* [Task brief]: All of the data below should be returned exactly.

* [Information shown]:
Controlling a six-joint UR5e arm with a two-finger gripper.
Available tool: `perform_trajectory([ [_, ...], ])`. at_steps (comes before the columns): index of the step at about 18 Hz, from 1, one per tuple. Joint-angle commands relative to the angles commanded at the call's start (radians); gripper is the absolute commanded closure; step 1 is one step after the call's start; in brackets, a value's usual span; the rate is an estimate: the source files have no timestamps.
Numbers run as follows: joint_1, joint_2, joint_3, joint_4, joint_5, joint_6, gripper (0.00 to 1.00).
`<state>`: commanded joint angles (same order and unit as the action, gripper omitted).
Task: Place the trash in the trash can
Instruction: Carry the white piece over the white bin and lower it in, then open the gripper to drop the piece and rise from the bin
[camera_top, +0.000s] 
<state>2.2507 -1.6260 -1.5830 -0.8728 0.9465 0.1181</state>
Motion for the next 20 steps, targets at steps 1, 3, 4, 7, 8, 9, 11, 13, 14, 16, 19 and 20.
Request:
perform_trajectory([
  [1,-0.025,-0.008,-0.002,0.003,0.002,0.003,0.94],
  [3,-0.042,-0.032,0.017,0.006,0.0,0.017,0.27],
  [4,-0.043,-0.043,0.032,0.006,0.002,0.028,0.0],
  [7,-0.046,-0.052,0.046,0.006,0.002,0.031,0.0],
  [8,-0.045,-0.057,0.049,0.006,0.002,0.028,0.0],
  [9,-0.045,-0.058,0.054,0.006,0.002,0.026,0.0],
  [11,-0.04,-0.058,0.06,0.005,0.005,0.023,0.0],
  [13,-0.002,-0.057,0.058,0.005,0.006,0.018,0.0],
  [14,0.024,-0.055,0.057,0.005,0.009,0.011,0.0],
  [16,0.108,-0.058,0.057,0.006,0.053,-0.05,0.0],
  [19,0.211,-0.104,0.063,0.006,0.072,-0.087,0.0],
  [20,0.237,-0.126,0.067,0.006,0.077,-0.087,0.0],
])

* [Output for this task]:
Controlling a six-joint UR5e arm with a two-finger gripper.
Available tool: `perform_trajectory([ [_, ...], ])`. at_steps (comes before the columns): index of the step at about 18 Hz, from 1, one per tuple. Joint-angle commands relative to the angles commanded at the call's start (radians); gripper is the absolute commanded closure; step 1 is one step after the call's start; in brackets, a value's usual span; the rate is an estimate: the source files have no timestamps.
Numbers run as follows: joint_1, joint_2, joint_3, joint_4, joint_5, joint_6, gripper (0.00 to 1.00).
`<state>`: commanded joint angles (same order and unit as the action, gripper omitted).
Task: Place the trash in the trash can
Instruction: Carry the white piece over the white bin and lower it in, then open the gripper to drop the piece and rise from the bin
[camera_top, +0.000s] 
<state>2.2507 -1.6260 -1.5830 -0.8728 0.9465 0.1181</state>
Motion for the next 20 steps, targets at steps 1, 3, 4, 7, 8, 9, 11, 13, 14, 16, 19 and 20.
Request:
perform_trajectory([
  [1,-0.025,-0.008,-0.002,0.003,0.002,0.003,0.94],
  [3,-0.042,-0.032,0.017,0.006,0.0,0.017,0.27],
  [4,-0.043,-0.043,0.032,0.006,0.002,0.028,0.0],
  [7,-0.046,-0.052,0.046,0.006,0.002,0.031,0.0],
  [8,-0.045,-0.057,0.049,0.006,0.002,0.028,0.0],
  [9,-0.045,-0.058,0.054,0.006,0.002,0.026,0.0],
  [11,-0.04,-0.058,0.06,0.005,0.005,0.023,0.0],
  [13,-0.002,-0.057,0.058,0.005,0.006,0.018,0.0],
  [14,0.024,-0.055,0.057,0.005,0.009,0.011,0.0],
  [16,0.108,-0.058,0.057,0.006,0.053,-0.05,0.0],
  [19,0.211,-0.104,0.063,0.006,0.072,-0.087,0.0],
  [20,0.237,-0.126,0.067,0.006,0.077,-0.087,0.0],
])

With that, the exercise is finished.